**Problem description**. From the listing below, reproduce word for word the part that opens with the line containing "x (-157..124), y" and closes with the line containing "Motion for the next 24"; reproduce nothing else.

Source material below:

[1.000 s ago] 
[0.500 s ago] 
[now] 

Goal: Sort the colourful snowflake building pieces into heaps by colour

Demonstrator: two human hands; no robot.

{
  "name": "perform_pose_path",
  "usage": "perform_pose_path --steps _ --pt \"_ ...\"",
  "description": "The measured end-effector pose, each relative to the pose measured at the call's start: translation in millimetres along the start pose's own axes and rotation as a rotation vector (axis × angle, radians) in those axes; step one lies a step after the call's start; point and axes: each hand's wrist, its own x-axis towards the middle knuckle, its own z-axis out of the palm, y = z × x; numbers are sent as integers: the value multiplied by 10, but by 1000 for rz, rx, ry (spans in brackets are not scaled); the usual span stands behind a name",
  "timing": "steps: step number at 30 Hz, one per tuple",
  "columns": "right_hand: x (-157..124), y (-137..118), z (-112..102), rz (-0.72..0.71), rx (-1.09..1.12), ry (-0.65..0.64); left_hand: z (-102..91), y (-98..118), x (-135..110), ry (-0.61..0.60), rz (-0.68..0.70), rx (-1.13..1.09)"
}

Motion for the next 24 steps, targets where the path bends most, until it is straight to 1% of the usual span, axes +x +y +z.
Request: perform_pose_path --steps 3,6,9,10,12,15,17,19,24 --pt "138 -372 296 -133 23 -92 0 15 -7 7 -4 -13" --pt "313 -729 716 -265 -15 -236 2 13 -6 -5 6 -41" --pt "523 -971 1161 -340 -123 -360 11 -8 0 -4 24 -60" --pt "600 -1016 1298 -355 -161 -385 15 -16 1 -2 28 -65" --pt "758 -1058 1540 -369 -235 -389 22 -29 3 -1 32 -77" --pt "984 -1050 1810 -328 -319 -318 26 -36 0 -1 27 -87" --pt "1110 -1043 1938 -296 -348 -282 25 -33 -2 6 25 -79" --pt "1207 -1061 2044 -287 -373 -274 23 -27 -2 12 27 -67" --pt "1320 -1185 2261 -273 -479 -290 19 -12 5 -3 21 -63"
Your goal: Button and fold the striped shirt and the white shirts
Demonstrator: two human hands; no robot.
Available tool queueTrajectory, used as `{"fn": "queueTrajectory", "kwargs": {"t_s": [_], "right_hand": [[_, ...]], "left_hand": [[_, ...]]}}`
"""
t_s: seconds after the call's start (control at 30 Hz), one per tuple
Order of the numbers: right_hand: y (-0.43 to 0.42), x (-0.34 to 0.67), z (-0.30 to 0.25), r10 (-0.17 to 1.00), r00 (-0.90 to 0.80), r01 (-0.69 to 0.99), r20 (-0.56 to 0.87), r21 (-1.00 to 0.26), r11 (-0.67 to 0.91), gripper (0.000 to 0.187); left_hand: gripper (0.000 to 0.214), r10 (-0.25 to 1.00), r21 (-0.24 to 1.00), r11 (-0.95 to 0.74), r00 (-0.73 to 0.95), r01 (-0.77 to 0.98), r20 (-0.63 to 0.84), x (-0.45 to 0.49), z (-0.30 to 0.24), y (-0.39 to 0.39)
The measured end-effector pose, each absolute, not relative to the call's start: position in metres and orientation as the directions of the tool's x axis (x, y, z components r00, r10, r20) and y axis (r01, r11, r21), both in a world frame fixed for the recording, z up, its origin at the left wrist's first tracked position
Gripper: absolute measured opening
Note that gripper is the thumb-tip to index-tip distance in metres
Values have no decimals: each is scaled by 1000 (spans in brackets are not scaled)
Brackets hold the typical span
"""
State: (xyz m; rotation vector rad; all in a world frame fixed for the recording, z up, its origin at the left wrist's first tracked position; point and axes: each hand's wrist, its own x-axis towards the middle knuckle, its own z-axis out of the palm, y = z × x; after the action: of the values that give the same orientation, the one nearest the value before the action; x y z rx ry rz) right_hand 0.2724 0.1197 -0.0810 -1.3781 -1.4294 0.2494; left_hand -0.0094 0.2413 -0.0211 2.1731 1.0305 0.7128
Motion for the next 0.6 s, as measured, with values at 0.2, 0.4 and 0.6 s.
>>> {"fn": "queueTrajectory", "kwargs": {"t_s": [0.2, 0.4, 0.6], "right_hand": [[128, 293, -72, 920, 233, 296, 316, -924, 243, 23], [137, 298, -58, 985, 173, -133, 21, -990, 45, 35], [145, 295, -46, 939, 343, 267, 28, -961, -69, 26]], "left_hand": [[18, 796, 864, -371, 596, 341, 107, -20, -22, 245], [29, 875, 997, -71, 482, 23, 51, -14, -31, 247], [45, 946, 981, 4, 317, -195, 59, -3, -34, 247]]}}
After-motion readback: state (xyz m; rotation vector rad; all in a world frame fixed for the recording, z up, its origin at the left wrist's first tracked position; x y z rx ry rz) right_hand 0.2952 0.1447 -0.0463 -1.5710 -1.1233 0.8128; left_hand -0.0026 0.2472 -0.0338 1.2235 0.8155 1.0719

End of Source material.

**Response area**.
  "columns": "right_hand: x (-157..124), y (-137..118), z (-112..102), rz (-0.72..0.71), rx (-1.09..1.12), ry (-0.65..0.64); left_hand: z (-102..91), y (-98..118), x (-135..110), ry (-0.61..0.60), rz (-0.68..0.70), rx (-1.13..1.09)"
}

Motion for the next 24 steps, targets where the path bends most, until it is straight to 1% of the usual span, axes +x +y +z.

This completes the response.